Nel 2001 è stata nominata direttore creativo della maison francese, succedendo alla McCartney, per poi lasciare l’incarico e l’azienda nel 2006 per tornare a Londra per stare con la sua famiglia e dove ha avuto il suo secondo figlio. Nel 2008 però arriva la chiamata di Bernard Arnault e del gruppo LVMH che le offrono il ruolo di direttore creativo della maison francese Céline. Phoebe accetta ma ad un’unica condizione, l’ufficio creativo doveva trasferirsi a Londra perché lei non avrebbe lasciato di nuovo la sua famiglia. Arnault acconsente e l’anno successivo la Philo debutta con la sua prima collezione per Céline riscuotendo un successo enorme, di pubblico e di critica.
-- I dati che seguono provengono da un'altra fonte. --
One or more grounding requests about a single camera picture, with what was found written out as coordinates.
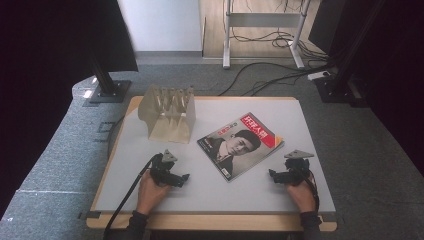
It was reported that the white power strip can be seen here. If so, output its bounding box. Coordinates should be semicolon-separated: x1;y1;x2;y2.
306;70;332;82

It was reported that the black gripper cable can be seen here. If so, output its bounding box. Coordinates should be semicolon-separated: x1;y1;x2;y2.
305;168;321;213
102;153;162;240

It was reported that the white metal desk frame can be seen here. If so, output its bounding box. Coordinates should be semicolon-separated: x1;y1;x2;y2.
222;0;313;70

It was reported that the magazine with portrait cover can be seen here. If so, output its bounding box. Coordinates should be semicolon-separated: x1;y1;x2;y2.
196;112;286;183

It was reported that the beige file rack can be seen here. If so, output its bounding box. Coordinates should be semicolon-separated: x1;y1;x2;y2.
137;84;197;145

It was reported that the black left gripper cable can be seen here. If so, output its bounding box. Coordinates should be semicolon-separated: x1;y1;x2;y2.
102;153;162;240

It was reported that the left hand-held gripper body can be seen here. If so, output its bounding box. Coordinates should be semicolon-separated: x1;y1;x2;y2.
149;149;184;188

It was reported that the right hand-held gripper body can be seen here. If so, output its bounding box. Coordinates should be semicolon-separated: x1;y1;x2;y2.
275;149;316;186

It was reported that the grey table mat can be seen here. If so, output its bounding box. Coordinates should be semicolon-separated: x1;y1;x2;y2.
94;98;336;214

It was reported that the black curtain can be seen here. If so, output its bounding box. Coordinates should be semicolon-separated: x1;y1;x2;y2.
308;0;424;174
0;0;140;221

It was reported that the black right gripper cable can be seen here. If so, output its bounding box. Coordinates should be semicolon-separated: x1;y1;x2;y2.
305;168;321;213

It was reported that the bundle of black floor cables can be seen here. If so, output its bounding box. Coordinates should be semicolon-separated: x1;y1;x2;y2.
229;0;331;63

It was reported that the black floor cable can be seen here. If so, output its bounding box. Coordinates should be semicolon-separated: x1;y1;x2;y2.
217;61;334;98

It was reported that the person's right hand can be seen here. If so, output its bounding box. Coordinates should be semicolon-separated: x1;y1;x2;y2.
285;175;318;214

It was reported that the person's left hand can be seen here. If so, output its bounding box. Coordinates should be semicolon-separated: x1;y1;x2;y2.
136;169;173;216

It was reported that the black metal stand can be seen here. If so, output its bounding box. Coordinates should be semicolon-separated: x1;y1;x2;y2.
313;0;388;108
87;49;133;105

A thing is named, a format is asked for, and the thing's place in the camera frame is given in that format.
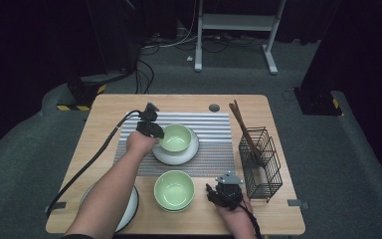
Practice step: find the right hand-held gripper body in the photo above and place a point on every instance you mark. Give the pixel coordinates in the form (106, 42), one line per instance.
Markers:
(229, 194)

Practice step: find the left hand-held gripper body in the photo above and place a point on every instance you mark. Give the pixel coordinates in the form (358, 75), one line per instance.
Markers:
(147, 122)

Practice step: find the green bowl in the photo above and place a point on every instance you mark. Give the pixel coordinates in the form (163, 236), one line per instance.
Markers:
(174, 191)
(175, 210)
(175, 137)

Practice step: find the white plate dark rim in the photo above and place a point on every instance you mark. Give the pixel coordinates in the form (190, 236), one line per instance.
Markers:
(131, 205)
(175, 159)

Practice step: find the brown wooden chopstick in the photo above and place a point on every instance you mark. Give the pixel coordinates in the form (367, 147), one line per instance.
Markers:
(242, 127)
(236, 117)
(240, 113)
(246, 124)

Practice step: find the person's left hand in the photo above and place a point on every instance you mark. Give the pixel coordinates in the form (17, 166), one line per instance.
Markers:
(139, 144)

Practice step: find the person's right hand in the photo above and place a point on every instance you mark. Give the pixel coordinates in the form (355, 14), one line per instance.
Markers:
(240, 222)

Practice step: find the grey striped placemat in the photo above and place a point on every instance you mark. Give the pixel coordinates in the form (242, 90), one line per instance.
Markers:
(212, 132)

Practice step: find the grey round table grommet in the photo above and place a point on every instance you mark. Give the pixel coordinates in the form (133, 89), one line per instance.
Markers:
(214, 108)

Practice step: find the grey tape strip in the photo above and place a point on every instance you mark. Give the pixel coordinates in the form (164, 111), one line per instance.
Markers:
(60, 205)
(296, 203)

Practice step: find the black stand base yellow stripes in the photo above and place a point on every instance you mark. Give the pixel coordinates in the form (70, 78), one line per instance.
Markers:
(79, 93)
(316, 103)

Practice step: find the black equipment column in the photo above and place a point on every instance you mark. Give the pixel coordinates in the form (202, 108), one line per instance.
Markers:
(119, 40)

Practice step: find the dark curtain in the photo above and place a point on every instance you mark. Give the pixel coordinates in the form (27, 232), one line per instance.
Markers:
(371, 49)
(20, 49)

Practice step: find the white metal stand frame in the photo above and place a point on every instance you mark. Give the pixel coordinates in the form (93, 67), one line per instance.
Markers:
(238, 22)

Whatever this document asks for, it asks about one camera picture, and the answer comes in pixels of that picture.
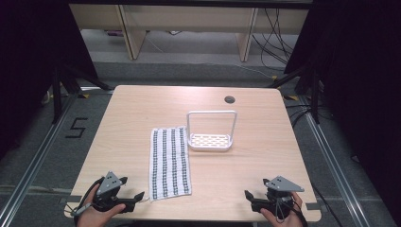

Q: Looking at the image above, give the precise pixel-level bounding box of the white checked striped towel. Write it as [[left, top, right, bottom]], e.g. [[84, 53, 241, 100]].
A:
[[148, 125, 193, 203]]

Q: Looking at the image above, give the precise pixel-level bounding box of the black floor cable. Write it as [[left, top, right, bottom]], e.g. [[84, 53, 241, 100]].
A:
[[309, 181, 345, 227]]

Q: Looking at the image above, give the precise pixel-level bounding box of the person's left hand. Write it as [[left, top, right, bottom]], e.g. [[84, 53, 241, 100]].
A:
[[77, 184, 127, 227]]

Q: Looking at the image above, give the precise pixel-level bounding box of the grey looped gripper cable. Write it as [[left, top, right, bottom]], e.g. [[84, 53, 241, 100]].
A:
[[273, 198, 288, 223]]

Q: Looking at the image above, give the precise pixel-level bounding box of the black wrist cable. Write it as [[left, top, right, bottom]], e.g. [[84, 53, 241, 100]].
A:
[[294, 201, 309, 227]]

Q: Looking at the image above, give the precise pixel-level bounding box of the black curtain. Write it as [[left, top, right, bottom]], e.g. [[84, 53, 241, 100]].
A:
[[0, 0, 99, 160], [283, 0, 401, 221]]

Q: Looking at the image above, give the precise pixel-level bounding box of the person's right hand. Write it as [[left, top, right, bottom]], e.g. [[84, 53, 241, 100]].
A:
[[259, 191, 308, 227]]

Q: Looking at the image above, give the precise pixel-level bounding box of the bundle of black hanging cables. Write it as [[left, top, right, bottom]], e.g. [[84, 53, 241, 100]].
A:
[[251, 7, 299, 70]]

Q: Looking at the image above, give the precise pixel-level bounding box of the black cable with grey plug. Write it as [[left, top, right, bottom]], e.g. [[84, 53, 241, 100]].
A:
[[64, 176, 106, 227]]

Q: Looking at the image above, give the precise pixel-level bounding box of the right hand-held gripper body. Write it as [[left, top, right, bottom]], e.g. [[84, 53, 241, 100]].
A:
[[251, 175, 305, 221]]

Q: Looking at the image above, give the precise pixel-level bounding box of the aluminium floor rail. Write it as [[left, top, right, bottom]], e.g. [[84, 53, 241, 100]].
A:
[[299, 94, 377, 227], [0, 90, 80, 227]]

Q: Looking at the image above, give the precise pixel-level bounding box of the thin white floor cable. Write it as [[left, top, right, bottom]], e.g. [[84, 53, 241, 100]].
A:
[[233, 63, 276, 80]]

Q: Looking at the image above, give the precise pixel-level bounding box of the light wooden shelf unit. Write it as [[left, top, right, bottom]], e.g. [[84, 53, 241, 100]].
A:
[[68, 3, 310, 63]]

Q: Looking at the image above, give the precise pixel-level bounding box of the white rack with bar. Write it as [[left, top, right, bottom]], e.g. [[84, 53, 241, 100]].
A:
[[185, 110, 238, 153]]

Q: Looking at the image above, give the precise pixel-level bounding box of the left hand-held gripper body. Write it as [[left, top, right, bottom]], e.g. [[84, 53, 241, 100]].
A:
[[91, 170, 137, 214]]

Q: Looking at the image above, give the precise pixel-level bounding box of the black metal stand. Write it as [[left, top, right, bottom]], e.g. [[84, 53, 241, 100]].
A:
[[50, 61, 115, 125], [267, 64, 323, 126]]

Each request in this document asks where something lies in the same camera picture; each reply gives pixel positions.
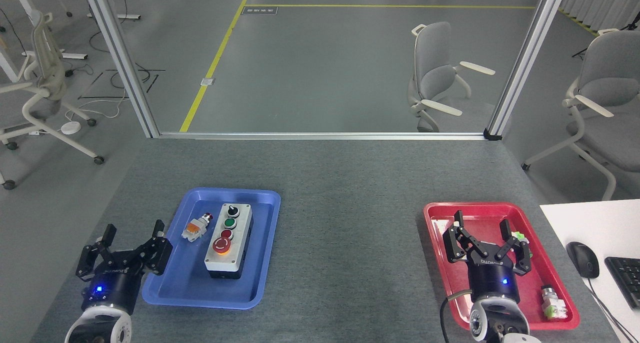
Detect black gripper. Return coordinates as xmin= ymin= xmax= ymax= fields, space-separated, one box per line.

Nel 2017, dopo 10 anni a capo della maison francese, la designer britannica si dimette da direttore creativo dopo aver presentato la Pre-Fall 2018.

Phoebe Philo

Phoebe Philo attraverso il suo lavoro ha ridefinito i canoni dell’abbigliamento femminile, grazie alla sua estetica minimalista, alla pulizia delle linee, alle palette di colori utilizzate e alla sua straordinaria capacità di rivoluzionare attraverso una semplicità estremamente affascinate e senza eccessi. 
Una rivoluzione all’insegna della semplicità che ha fatto di Céline un punto di riferimento della moda femminile.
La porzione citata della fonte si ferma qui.